PROBLEM REQUIREMENTS.
Transcribe, exactly as they appear, only the lines from the one holding "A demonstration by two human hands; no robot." through the end of the entries below.

[Dataset entries]
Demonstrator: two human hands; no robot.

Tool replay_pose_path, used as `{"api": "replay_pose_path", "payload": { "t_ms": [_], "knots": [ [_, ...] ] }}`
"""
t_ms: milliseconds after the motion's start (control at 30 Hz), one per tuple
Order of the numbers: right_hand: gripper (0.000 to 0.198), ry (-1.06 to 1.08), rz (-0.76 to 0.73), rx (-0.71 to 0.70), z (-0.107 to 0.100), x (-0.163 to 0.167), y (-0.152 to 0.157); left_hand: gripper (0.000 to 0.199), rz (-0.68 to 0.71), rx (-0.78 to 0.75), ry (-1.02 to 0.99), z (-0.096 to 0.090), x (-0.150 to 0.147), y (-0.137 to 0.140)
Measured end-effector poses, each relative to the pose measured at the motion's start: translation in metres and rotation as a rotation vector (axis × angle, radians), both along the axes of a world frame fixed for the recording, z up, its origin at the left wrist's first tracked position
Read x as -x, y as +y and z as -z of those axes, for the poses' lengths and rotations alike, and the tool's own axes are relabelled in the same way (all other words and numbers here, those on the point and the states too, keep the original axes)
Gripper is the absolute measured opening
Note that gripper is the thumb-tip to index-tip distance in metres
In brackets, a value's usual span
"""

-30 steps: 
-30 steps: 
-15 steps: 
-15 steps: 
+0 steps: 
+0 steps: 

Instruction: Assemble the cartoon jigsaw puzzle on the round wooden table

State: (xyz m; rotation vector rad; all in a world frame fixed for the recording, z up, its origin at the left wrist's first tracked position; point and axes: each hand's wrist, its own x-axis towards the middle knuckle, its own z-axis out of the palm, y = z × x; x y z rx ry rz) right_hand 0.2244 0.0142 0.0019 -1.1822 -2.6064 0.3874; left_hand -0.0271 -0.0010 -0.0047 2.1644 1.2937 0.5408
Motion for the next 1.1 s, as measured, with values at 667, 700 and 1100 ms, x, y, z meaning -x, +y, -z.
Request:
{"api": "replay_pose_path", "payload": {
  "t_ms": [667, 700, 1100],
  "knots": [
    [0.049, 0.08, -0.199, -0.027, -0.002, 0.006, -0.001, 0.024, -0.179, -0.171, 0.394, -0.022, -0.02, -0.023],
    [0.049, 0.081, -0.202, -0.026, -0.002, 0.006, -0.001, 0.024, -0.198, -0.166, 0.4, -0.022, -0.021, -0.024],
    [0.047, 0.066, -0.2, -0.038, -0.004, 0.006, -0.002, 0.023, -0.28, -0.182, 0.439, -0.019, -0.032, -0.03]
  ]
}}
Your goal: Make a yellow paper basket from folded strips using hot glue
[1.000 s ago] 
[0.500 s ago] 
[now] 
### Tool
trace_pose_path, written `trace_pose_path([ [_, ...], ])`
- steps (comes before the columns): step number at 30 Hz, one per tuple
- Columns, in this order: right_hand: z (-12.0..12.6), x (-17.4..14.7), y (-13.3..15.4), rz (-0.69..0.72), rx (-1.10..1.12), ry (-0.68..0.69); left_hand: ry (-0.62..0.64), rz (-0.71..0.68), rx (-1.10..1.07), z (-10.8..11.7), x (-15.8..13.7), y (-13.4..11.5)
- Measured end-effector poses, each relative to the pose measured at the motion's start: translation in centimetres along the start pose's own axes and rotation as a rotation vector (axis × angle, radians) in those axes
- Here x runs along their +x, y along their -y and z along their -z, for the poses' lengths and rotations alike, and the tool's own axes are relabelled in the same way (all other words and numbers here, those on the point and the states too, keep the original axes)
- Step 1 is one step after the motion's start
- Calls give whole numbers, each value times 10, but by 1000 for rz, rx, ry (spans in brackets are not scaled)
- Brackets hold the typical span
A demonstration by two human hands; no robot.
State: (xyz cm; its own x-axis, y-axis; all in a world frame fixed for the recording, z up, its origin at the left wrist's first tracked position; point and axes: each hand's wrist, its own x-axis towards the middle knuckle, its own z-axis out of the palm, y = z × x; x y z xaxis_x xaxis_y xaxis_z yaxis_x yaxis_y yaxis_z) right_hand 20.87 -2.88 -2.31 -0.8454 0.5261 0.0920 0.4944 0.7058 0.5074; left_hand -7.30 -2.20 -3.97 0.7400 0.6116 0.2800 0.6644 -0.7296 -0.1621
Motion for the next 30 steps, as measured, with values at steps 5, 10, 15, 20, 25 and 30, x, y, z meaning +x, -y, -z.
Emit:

ANSWER SECTION.
A demonstration by two human hands; no robot.
State: (xyz cm; its own x-axis, y-axis; all in a world frame fixed for the recording, z up, its origin at the left wrist's first tracked position; point and axes: each hand's wrist, its own x-axis towards the middle knuckle, its own z-axis out of the palm, y = z × x; x y z xaxis_x xaxis_y xaxis_z yaxis_x yaxis_y yaxis_z) right_hand 20.87 -2.88 -2.31 -0.8454 0.5261 0.0920 0.4944 0.7058 0.5074; left_hand -7.30 -2.20 -3.97 0.7400 0.6116 0.2800 0.6644 -0.7296 -0.1621
Motion for the next 30 steps, as measured, with values at steps 5, 10, 15, 20, 25 and 30, x, y, z meaning +x, -y, -z.
Emit:

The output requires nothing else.